# YOUR OBJECTIVE
Output, word for word, the lines of this listing that fall between the line with "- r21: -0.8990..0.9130" and the line with "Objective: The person", counting both of those lines, and no others.

# MATERIAL FOR THIS TASK
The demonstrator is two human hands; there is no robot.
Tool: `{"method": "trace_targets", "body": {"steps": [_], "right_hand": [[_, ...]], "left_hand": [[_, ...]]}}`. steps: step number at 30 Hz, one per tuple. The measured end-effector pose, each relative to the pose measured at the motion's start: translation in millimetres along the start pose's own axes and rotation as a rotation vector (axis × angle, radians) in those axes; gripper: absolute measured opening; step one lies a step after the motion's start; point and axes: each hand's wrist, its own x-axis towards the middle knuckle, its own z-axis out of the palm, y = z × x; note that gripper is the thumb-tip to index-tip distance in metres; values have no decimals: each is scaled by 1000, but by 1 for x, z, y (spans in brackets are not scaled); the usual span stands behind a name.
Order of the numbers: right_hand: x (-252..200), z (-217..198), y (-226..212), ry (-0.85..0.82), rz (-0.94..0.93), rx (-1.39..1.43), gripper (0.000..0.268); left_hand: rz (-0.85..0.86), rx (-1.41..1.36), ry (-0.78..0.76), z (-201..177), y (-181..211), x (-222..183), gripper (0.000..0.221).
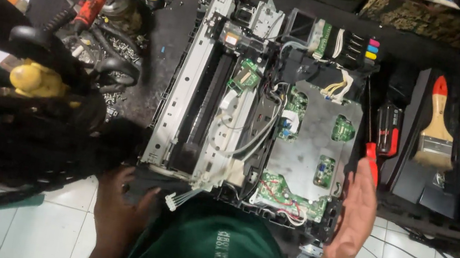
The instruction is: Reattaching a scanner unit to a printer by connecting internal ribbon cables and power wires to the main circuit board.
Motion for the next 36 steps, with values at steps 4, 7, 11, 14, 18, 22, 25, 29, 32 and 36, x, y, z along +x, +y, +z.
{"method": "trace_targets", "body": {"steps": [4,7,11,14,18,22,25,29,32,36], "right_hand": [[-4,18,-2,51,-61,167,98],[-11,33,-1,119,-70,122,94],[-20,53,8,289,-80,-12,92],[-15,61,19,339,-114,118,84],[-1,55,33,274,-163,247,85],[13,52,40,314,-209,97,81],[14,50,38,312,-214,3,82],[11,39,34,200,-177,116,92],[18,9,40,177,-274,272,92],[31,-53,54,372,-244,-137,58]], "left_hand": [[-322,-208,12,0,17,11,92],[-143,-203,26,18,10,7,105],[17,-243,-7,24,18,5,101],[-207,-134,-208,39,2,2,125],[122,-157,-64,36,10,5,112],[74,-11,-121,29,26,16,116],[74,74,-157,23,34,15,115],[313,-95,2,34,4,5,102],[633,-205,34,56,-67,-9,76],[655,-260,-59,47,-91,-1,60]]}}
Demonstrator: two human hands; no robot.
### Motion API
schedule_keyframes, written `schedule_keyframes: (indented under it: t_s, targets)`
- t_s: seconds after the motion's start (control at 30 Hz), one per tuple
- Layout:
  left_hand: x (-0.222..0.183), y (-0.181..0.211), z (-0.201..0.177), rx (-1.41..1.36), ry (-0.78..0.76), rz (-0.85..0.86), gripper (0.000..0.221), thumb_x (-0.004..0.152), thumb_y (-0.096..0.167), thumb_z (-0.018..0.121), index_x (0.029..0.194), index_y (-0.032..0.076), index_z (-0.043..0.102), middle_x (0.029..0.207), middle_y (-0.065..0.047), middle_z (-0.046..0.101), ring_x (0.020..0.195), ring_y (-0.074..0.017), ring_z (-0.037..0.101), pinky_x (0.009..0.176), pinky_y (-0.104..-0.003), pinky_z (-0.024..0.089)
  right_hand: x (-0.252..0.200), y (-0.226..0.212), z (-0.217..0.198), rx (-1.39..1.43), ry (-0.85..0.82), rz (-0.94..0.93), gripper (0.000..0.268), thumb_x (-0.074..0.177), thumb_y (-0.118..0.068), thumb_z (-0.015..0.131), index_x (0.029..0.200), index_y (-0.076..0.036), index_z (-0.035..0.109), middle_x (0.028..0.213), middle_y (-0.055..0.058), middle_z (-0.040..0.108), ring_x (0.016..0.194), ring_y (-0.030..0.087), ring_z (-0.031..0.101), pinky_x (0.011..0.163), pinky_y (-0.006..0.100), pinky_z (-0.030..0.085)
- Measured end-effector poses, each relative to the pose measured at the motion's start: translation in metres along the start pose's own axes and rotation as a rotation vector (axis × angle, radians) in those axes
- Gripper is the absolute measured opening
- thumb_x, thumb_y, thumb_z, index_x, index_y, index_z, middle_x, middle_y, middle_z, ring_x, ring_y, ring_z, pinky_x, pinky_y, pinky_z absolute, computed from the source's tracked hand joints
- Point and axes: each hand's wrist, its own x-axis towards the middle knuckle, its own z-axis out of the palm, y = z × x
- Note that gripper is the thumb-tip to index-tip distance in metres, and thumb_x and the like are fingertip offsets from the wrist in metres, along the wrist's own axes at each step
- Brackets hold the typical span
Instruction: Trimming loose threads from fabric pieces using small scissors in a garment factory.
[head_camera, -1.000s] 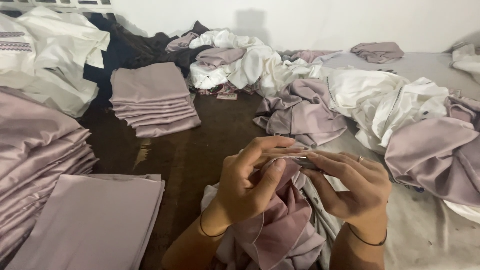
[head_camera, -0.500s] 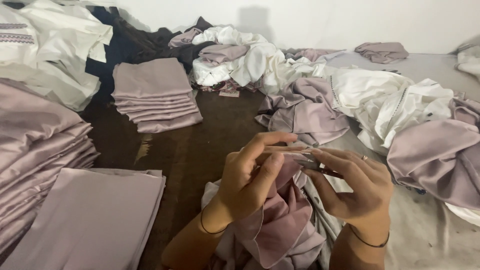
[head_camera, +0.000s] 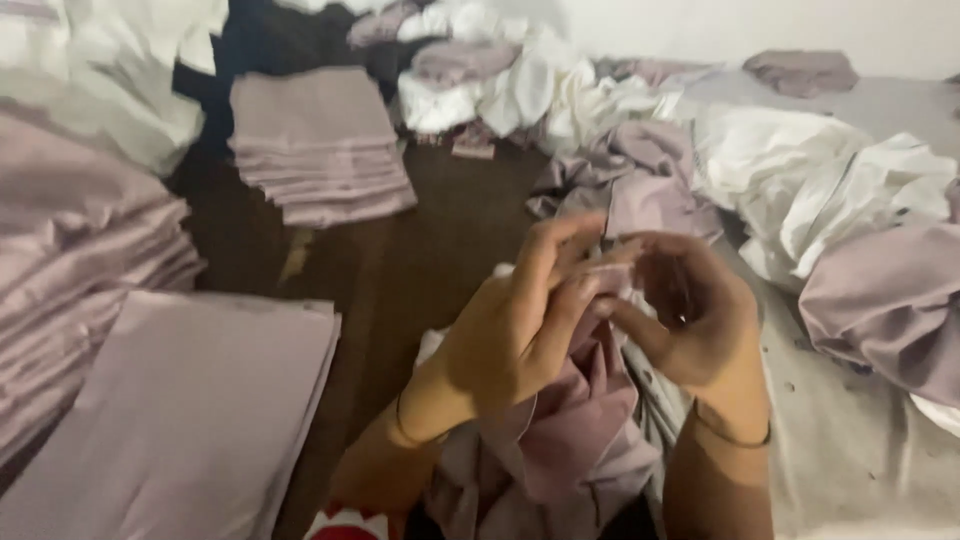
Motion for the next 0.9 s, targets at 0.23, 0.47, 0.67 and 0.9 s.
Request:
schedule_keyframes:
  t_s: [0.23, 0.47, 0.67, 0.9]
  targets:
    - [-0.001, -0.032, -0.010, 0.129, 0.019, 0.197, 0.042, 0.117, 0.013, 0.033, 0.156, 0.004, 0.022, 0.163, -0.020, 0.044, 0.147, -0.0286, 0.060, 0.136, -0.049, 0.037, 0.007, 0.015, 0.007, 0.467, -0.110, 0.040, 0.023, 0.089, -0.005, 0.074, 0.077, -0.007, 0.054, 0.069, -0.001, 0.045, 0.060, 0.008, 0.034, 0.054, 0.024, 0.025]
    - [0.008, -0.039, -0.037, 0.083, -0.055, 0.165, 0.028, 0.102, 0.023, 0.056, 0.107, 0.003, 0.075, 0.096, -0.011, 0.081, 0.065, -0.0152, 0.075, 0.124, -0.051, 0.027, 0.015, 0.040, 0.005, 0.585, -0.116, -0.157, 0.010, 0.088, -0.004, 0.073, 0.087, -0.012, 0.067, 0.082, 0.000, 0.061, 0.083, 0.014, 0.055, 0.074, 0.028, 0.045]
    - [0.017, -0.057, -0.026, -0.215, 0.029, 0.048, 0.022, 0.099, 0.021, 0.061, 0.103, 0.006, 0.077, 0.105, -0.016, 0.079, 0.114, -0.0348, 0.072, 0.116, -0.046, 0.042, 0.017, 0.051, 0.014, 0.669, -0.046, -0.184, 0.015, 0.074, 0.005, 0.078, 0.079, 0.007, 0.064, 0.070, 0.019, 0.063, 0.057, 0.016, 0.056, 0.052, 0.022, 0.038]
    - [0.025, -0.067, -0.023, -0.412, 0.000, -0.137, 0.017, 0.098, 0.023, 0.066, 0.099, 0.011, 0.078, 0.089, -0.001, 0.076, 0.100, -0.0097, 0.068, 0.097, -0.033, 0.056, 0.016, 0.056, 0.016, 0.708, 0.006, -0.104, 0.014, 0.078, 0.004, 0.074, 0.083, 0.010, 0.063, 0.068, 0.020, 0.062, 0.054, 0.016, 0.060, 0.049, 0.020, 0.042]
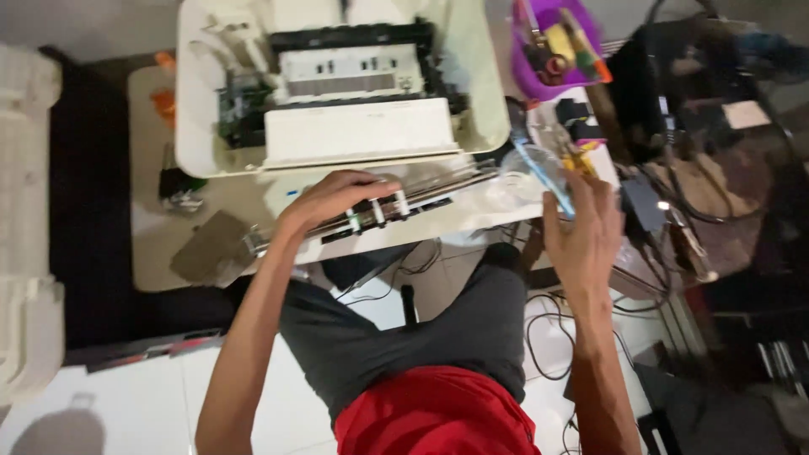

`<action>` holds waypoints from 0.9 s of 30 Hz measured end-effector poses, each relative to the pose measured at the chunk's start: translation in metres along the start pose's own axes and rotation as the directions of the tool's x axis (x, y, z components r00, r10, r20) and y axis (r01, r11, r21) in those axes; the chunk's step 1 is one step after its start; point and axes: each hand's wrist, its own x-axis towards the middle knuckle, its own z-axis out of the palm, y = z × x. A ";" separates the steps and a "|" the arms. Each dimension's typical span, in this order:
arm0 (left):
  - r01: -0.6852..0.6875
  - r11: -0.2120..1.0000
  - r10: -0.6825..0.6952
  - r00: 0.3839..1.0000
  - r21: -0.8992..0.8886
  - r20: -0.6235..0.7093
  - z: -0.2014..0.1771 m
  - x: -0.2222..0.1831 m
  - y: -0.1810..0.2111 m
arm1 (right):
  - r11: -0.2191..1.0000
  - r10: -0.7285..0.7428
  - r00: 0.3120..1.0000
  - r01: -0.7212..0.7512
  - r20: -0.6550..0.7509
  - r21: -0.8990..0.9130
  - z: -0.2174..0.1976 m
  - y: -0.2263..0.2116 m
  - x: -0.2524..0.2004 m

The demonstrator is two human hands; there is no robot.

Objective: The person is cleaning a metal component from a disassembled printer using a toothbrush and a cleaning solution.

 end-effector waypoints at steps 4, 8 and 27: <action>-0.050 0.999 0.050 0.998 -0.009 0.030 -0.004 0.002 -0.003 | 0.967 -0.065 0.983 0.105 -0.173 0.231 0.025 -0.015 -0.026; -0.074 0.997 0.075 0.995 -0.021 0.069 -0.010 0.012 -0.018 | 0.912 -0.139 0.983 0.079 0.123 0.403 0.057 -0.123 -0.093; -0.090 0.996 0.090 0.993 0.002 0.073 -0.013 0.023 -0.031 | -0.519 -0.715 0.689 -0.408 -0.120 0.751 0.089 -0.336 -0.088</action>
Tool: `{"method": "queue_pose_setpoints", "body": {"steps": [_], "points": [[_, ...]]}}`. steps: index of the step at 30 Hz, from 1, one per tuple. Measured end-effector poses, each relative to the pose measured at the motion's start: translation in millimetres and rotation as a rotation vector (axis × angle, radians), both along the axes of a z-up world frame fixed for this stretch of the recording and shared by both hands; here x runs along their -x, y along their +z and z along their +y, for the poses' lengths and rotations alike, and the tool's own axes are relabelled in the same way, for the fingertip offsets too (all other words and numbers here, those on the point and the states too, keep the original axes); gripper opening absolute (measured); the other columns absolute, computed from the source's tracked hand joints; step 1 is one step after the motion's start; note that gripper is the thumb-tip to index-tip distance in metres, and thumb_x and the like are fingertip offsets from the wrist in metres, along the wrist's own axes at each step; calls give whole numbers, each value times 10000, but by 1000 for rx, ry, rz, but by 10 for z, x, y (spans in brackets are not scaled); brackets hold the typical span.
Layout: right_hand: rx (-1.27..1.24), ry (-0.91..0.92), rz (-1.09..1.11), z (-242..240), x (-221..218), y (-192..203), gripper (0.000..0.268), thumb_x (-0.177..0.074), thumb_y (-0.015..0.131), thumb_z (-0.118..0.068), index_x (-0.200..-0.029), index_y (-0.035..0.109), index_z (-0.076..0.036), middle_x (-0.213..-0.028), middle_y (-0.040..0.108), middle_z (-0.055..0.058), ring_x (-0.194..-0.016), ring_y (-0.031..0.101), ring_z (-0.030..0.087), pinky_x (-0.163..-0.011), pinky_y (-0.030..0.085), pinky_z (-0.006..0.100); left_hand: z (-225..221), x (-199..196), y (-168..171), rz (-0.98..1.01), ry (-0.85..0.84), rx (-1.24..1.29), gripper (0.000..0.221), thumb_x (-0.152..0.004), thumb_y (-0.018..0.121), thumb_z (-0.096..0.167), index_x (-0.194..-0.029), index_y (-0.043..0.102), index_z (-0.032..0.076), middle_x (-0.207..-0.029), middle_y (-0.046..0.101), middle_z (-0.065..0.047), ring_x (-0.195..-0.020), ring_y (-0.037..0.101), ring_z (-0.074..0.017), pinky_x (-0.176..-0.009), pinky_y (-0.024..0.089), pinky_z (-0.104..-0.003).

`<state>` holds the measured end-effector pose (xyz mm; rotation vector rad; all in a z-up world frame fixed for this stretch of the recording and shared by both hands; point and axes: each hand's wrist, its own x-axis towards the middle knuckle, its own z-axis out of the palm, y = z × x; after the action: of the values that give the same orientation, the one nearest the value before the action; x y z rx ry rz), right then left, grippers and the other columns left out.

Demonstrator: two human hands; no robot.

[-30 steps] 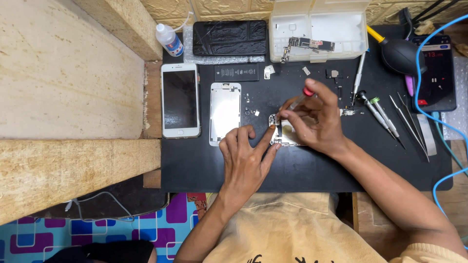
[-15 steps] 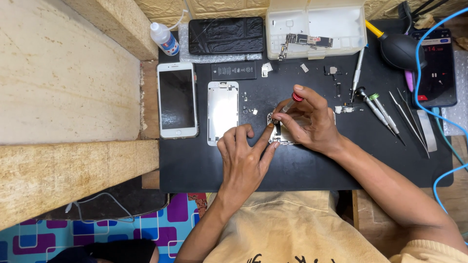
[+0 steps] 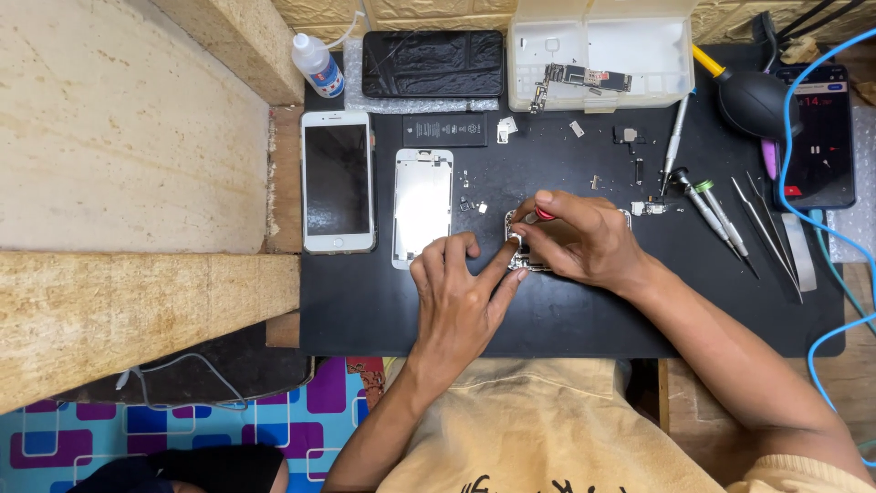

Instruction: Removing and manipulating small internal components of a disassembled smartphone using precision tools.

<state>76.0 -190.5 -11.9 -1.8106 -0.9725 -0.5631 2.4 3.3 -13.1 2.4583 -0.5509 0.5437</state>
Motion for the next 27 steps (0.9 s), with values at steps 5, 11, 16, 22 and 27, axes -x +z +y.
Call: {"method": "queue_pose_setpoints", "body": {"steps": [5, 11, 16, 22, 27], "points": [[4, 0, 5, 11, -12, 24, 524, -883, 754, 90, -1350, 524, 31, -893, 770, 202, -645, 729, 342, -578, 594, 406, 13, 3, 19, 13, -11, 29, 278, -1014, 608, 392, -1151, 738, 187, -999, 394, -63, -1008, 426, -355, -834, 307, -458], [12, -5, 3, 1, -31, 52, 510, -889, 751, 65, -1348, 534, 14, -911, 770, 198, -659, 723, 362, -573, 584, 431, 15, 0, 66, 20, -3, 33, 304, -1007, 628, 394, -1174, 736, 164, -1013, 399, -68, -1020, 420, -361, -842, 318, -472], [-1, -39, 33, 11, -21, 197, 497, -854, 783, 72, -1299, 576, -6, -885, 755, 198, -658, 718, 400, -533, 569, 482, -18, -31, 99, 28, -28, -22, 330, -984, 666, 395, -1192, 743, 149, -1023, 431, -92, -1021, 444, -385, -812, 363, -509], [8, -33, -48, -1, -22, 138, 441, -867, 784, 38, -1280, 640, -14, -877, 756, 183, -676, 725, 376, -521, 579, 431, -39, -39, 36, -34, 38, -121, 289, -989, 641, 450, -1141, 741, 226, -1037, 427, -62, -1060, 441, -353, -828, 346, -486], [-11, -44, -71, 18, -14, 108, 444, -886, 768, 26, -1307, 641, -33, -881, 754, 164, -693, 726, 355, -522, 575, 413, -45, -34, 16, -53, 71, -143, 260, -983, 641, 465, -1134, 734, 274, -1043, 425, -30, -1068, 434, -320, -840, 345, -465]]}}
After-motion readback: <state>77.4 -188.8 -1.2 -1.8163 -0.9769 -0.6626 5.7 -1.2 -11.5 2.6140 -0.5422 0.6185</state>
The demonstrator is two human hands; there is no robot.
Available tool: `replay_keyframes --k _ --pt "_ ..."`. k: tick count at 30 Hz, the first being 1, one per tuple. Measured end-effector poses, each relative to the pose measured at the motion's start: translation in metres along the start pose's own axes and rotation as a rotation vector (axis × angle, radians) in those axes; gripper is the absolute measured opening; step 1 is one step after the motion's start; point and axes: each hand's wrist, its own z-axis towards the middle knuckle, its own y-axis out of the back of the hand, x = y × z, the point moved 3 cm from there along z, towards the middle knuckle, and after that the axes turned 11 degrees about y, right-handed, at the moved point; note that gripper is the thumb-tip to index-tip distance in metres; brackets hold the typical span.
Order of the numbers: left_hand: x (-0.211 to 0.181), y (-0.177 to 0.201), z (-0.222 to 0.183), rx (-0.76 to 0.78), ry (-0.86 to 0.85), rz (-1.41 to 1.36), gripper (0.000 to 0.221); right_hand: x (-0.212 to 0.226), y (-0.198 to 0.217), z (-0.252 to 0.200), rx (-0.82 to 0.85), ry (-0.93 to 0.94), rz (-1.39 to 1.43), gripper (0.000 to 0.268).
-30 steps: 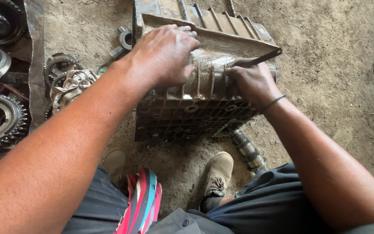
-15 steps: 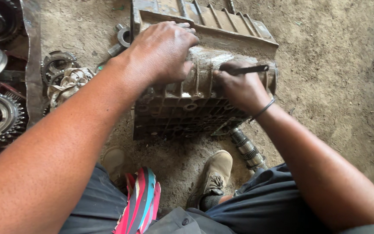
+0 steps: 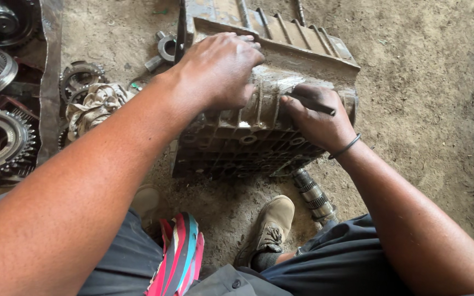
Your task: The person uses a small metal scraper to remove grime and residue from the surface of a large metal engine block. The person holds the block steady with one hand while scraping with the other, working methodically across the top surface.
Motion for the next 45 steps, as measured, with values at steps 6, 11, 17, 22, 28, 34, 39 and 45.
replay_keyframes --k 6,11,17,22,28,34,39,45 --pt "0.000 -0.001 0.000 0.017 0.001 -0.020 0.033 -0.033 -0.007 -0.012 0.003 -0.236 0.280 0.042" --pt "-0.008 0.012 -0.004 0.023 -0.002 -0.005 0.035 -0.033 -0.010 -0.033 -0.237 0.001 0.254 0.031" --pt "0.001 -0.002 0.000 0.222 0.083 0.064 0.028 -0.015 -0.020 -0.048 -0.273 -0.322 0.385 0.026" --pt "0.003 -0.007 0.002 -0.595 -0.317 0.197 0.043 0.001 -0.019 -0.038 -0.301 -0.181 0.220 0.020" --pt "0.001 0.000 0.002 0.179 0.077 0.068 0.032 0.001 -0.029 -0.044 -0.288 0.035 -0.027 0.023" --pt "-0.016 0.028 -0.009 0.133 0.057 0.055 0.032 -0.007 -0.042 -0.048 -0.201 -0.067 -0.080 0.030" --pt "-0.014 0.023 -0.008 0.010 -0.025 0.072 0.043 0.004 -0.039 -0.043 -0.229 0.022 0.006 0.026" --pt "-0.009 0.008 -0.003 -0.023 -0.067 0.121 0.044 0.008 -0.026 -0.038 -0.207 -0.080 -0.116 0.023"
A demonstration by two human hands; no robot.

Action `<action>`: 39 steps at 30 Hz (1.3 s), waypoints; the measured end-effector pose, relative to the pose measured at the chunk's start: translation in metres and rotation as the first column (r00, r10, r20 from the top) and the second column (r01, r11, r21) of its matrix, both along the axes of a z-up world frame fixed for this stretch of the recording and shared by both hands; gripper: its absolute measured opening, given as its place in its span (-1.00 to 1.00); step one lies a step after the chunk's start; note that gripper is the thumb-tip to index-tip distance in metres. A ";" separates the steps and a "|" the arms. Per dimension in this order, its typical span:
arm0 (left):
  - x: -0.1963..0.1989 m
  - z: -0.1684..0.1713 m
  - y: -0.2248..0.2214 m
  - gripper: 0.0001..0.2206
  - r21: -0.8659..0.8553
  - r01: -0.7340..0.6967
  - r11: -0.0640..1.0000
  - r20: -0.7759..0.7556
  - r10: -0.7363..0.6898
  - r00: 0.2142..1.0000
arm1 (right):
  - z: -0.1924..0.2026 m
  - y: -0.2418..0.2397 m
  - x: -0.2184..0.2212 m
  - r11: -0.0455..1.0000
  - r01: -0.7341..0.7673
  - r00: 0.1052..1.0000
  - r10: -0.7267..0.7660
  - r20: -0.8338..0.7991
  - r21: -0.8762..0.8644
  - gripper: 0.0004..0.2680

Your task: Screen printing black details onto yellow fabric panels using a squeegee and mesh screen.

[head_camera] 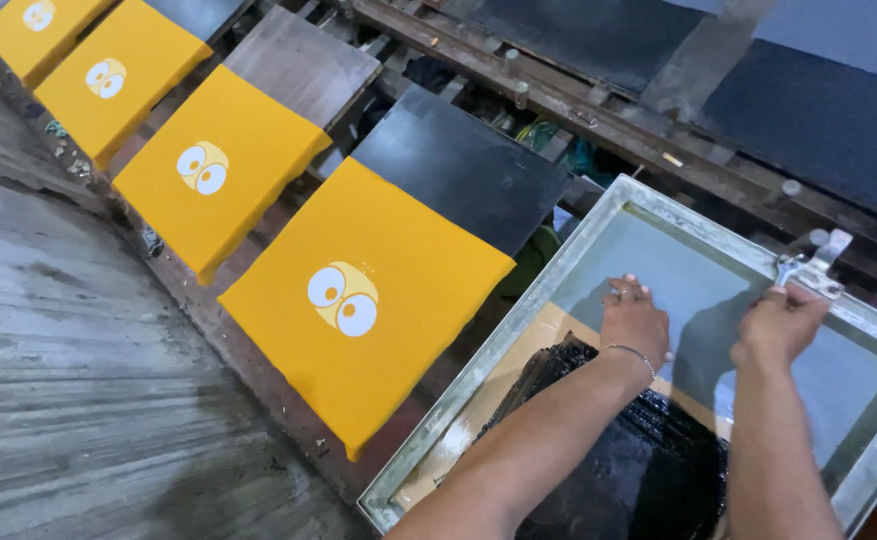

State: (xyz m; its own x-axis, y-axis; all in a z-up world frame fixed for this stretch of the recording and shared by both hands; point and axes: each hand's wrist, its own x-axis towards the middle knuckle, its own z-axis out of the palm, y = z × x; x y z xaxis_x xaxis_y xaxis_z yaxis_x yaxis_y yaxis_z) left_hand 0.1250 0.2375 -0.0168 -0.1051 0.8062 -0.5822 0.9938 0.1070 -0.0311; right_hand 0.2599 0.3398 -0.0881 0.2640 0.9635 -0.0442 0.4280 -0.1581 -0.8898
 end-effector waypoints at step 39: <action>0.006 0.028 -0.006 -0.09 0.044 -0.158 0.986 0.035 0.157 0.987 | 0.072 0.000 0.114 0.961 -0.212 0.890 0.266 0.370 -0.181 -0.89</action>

# SOLUTION FOR THIS EXERCISE
  - r21: -0.8990..0.9130
  - z: -0.2174..0.1976 m
  - y: -0.2263..0.2116 m
  - x: -0.2524..0.2004 m

The demonstrator is two human hands; there is no robot.

Objective: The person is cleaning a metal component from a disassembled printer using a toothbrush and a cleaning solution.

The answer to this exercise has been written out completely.